Le 14 décembre 2025, en marge de la 68e session ordinaire de la Conférence des chefs d’État et de gouvernement à Abuja, le Sénégal s’est vu confier la présidence de la Commission de la Communauté économique des États de l’Afrique de l’Ouest (CEDEAO). Cinquante ans après la création de l’organisation sous-régionale en 1975, Dakar accède enfin au sommet de l’institution ouest-africaine, dans un contexte particulièrement tendu.
Une victoire diplomatique saluée
Pour le Dr Bakary Sambe, président de Timbuktu Institute-African Center for Peace Studies et enseignant-chercheur à l’Université Gaston Berger de Saint-Louis interrogé par Le Soleil, cette nomination représente « indéniablement une victoire diplomatique majeure pour Dakar ». Elle témoigne, selon lui, de la confiance renouvelée que les États membres accordent au Sénégal comme pilier de stabilité dans un contexte ouest-africain marqué par des turbulences politiques et sécuritaires. « Cette élection, obtenue par consensus lors d’une session extraordinaire dédiée à la réforme institutionnelle, consacre le leadership du président Bassirou Diomaye Faye élu en 2024 et représentant une nouvelle génération de dirigeants africains axée sur l’innovation, la jeunesse et l’inclusion », analyse le spécialiste des questions diplomatiques.
Aldiouma Sow, ministre conseiller du président de la République chargé de coordonner le Pôle « politique, société civile et syndicats », partage cet enthousiasme. « L’accession du Sénégal à la tête de la Commission de la CEDEAO pour un mandat de quatre ans, après 50 ans de présence, est un succès diplomatique et politique majeur, soulignant ainsi le retour du pays au cœur du pouvoir décisionnel régional », affirme le membre du Bureau politique de Pastef.
Un contexte régional explosif
Cette présidence intervient à un moment critique pour l’organisation sous-régionale. En janvier 2025, le Mali, le Burkina Faso et le Niger ont officialisé leur retrait de la CEDEAO pour former l’Alliance des États du Sahel (AES), créant une fracture sans précédent au sein de l’espace ouest-africain.

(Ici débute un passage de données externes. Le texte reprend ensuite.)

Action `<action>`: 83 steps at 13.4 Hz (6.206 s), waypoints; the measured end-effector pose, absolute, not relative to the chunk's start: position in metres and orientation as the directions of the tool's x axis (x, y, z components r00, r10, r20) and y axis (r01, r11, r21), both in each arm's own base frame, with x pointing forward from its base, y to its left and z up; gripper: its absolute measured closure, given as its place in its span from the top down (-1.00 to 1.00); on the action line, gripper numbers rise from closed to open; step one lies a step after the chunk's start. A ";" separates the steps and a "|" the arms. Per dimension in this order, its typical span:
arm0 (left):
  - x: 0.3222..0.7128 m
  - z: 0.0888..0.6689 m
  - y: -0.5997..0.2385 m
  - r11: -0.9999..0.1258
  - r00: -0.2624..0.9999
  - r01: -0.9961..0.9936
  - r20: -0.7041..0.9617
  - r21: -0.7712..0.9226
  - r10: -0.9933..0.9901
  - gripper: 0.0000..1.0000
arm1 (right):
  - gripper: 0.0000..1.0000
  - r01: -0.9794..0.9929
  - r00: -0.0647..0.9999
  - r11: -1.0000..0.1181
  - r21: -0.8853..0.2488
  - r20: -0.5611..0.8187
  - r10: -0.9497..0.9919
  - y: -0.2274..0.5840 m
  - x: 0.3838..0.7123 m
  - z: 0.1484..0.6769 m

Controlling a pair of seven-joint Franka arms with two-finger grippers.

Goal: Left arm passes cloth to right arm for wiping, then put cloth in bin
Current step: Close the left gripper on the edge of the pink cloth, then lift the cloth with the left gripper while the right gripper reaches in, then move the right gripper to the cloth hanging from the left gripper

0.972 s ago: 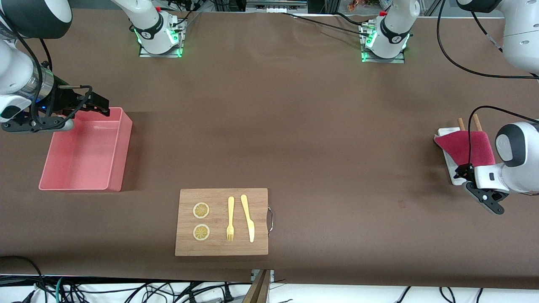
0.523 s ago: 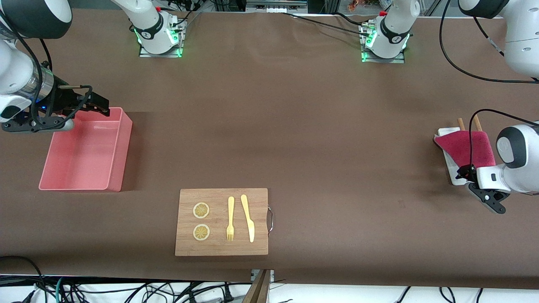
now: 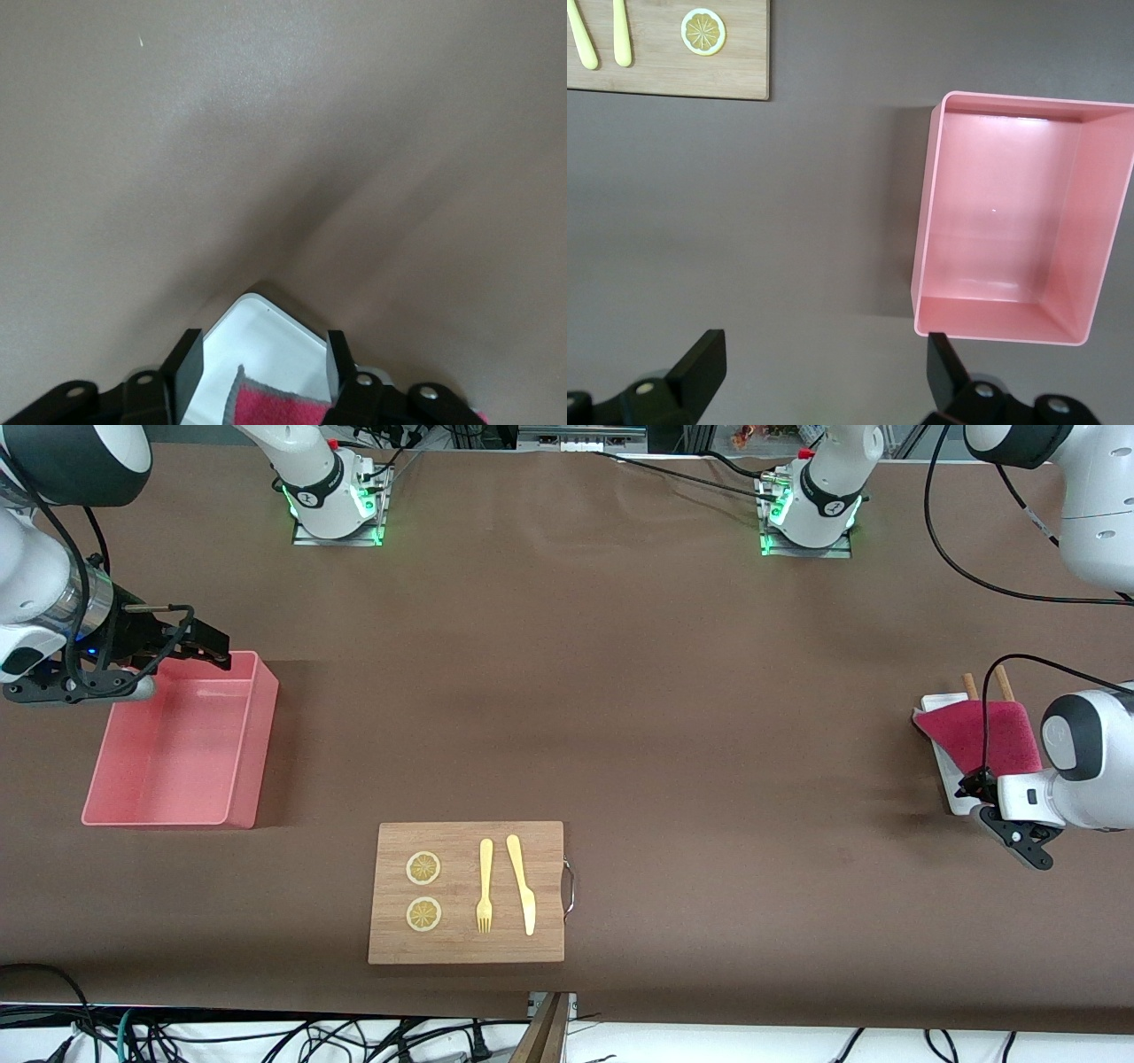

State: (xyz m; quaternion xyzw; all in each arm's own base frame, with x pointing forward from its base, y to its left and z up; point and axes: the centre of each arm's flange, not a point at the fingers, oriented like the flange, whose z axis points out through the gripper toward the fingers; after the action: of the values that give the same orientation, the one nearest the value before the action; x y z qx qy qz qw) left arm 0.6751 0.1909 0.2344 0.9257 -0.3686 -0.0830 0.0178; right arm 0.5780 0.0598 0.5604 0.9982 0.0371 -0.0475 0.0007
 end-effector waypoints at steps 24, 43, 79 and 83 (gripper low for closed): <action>0.675 0.239 0.195 -0.709 0.689 -0.700 -0.176 0.091 -0.703 -0.96 | 1.00 0.074 0.993 -0.997 -0.002 -0.095 0.074 0.060 0.578 0.560; 0.628 0.493 -0.044 -0.696 0.743 -0.596 -0.054 0.400 -0.667 -0.96 | 1.00 0.135 0.987 -0.991 -0.002 -0.087 0.134 0.092 0.589 0.546; 0.613 0.562 -0.329 -0.690 0.966 0.260 -0.180 0.675 0.187 -0.96 | 1.00 0.962 0.262 -0.092 -0.259 0.765 0.588 0.439 0.555 0.411; 0.613 0.562 -0.329 -0.690 0.966 0.260 -0.180 0.675 0.187 -0.96 | 1.00 0.965 0.259 -0.125 -0.230 0.762 0.594 0.424 0.573 0.410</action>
State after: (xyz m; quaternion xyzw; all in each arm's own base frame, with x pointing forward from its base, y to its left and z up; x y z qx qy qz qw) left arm 0.6127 -0.3290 0.5625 0.9180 0.1218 -0.0485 0.3743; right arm 0.5727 0.4240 0.4103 0.7053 0.5526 0.2555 -0.3632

Face à cette fragmentation, le Sénégal hérite d’un défi de taille : maintenir la cohésion régionale tout en tentant de reconstruire les ponts avec les pays dissidents. « Cette présidence arrive à point nommé pour repositionner la CEDEAO comme un espace de dialogue inclusif, plutôt que de confrontation », estime Bakary Sambe.
Les recettes de la diplomatie sénégalaise
Pour réussir ce mandat complexe, le chercheur préconise de s’appuyer sur les orientations cardinales de la diplomatie sénégalaise : la modération, la recherche de solutions pacifiques et le dialogue inclusif. « Ces principes, ancrés dans la tradition sénégalaise depuis l’ère Senghor et qui pourraient être renforcés par le leadership jeune et dynamique du président Faye, positionnent Dakar comme un médiateur légitime capable de transcender les clivages », explique-t-il.

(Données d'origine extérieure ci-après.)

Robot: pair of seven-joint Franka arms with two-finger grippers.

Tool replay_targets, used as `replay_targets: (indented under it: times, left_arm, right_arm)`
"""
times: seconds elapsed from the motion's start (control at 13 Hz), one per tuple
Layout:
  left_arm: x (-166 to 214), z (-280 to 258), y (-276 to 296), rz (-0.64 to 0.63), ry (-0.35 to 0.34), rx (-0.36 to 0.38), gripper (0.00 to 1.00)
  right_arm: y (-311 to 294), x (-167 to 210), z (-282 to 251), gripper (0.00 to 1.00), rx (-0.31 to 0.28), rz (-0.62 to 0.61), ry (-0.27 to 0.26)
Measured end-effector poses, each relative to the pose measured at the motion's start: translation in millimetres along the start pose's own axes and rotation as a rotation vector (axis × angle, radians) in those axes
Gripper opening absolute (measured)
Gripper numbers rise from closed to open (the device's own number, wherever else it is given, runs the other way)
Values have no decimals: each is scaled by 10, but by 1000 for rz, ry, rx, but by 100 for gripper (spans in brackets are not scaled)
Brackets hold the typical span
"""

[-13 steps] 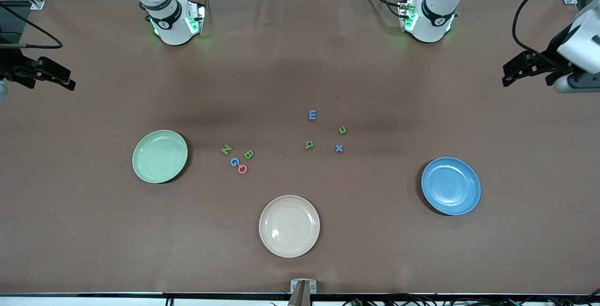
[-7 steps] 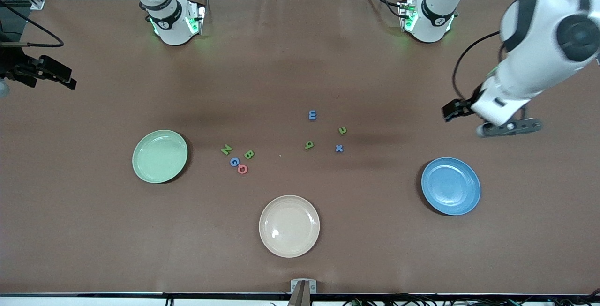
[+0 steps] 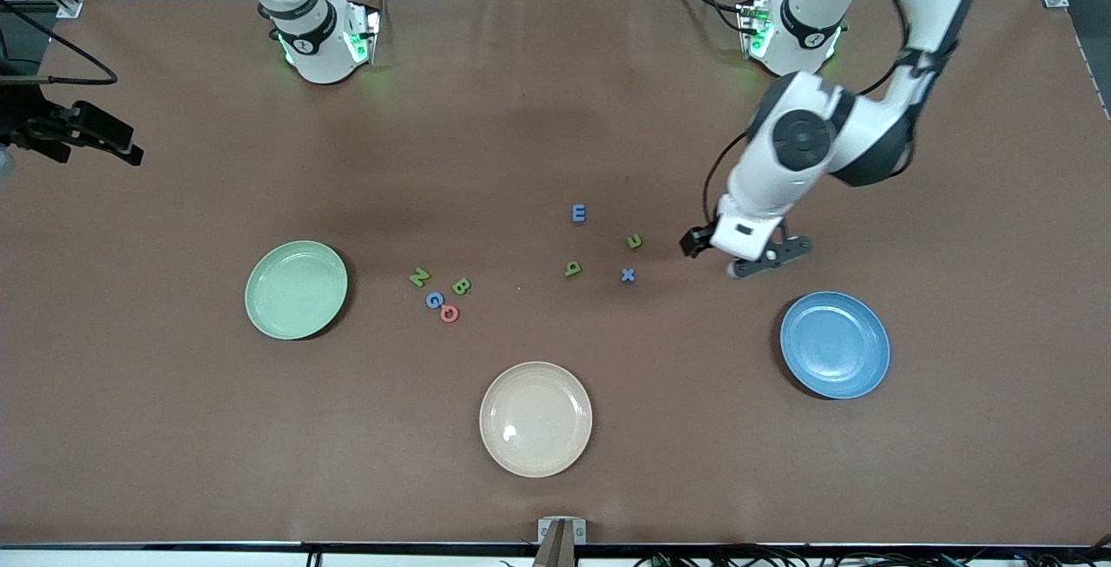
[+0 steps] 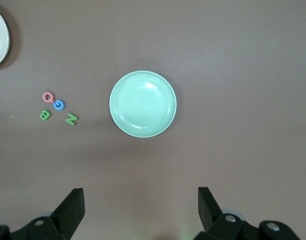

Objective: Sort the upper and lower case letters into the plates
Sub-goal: 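Grasp the green u with the left gripper while the right gripper starts out, then carry the u to the blue plate while the right gripper reaches the N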

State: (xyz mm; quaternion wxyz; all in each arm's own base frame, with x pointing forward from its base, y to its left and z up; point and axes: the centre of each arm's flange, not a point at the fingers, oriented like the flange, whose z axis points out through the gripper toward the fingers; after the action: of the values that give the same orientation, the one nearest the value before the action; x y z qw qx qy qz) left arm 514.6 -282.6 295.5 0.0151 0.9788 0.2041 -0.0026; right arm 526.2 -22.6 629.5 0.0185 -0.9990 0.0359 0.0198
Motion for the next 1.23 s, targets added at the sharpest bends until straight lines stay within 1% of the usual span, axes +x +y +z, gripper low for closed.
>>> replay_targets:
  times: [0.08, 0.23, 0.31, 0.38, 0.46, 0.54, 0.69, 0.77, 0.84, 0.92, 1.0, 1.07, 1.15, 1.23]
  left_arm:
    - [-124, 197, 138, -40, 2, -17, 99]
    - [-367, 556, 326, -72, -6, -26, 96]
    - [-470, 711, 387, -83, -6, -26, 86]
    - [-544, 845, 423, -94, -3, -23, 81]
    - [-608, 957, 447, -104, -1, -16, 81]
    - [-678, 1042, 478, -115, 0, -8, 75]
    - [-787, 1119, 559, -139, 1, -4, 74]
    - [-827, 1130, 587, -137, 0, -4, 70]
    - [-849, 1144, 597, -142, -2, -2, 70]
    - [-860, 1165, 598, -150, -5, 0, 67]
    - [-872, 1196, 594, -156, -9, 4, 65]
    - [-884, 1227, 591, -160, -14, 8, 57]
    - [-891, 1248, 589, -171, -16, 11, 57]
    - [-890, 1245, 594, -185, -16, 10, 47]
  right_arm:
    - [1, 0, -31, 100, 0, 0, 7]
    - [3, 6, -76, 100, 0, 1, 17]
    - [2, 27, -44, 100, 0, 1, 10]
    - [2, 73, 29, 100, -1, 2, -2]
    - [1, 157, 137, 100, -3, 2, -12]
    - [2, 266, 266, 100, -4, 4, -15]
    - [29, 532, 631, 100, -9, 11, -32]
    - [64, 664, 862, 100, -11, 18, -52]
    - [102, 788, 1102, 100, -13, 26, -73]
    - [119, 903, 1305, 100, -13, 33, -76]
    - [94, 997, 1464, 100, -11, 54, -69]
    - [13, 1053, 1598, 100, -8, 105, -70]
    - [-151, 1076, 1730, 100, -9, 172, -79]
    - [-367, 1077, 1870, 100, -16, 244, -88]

Le spécialiste recommande une approche pragmatique fondée sur la dépolitisation des enjeux sécuritaires. « Le Sénégal devrait prioriser une approche pragmatique et dépolitisée des enjeux sécuritaires en découplant les questions militaires des différends diplomatiques », précise-t-il.

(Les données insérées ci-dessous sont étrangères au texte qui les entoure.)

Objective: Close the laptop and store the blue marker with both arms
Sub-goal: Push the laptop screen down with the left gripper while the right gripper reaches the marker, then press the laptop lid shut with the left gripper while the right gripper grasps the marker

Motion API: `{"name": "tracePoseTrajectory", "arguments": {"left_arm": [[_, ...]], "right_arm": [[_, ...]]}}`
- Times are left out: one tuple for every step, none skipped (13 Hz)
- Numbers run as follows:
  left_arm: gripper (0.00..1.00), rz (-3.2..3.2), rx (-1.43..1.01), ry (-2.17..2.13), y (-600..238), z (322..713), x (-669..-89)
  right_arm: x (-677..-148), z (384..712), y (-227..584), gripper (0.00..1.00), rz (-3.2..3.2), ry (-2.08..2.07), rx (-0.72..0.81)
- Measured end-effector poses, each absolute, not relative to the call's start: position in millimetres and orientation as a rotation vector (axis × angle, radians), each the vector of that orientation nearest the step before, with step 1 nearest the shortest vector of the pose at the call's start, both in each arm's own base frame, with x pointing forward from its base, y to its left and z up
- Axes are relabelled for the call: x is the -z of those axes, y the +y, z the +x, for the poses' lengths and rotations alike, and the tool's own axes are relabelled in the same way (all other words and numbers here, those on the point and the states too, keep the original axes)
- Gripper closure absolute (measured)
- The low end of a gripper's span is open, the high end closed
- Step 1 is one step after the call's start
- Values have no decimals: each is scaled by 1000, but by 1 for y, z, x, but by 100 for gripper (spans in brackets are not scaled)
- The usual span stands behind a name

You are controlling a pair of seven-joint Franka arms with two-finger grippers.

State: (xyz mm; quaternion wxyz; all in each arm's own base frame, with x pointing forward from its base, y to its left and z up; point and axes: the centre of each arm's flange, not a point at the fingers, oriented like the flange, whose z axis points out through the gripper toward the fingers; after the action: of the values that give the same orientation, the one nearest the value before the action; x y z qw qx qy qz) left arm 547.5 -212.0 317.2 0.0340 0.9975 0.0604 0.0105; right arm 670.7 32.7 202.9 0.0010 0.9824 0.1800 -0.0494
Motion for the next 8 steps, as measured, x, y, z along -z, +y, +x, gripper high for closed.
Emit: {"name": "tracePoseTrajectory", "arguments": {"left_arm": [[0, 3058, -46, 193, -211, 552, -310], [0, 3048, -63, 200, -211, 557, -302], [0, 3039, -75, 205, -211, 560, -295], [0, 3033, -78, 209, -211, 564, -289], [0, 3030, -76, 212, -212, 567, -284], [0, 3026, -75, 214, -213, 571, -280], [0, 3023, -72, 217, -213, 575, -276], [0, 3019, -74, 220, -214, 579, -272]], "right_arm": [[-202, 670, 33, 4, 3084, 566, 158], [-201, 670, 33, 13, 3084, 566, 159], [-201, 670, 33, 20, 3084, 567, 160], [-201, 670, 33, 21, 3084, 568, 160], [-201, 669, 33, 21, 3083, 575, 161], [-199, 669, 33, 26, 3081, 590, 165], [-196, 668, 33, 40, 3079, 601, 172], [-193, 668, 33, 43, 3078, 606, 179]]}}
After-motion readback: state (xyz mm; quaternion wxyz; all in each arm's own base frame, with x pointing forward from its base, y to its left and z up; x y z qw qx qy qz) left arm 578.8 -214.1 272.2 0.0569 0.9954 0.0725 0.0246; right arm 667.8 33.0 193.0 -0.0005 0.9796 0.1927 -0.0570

Concrètement, Bakary Sambe propose d’initier, dès le premier semestre 2026, « des canaux techniques exclusifs entre les états-majors de la région pour le partage de renseignements et les opérations transfrontalières, inspirés des modèles réussis ». Une stratégie qui permettrait de maintenir la coopération sécuritaire malgré les tensions politiques, alors que la menace terroriste continue de peser lourdement sur le Sahel.
Un test pour la nouvelle génération
« Ce succès n’est pas fortuit, mais la résultante d’efforts diplomatiques intenses déployés par le chef de l’État dès son arrivée à la magistrature suprême pour la stabilité et la prospérité sous-régionale », souligne Aldiouma Sow.
Le président Bassirou Diomaye Faye, élu en 2024, incarne une nouvelle génération de dirigeants africains. Sa présidence de la CEDEAO sera un test grandeur nature de sa capacité à conjuguer innovation et pragmatisme pour naviguer dans les eaux troubles de la géopolitique ouest-africaine.
Les quatre prochaines années diront si le Sénégal parviendra à restaurer l’unité régionale et à redonner à la CEDEAO son rôle central dans la stabilisation de l’Afrique de l’Ouest. Un défi immense, mais que Dakar semble déterminé à relever avec les armes de sa diplomatie traditionnelle : le dialogue, la patience et la modération.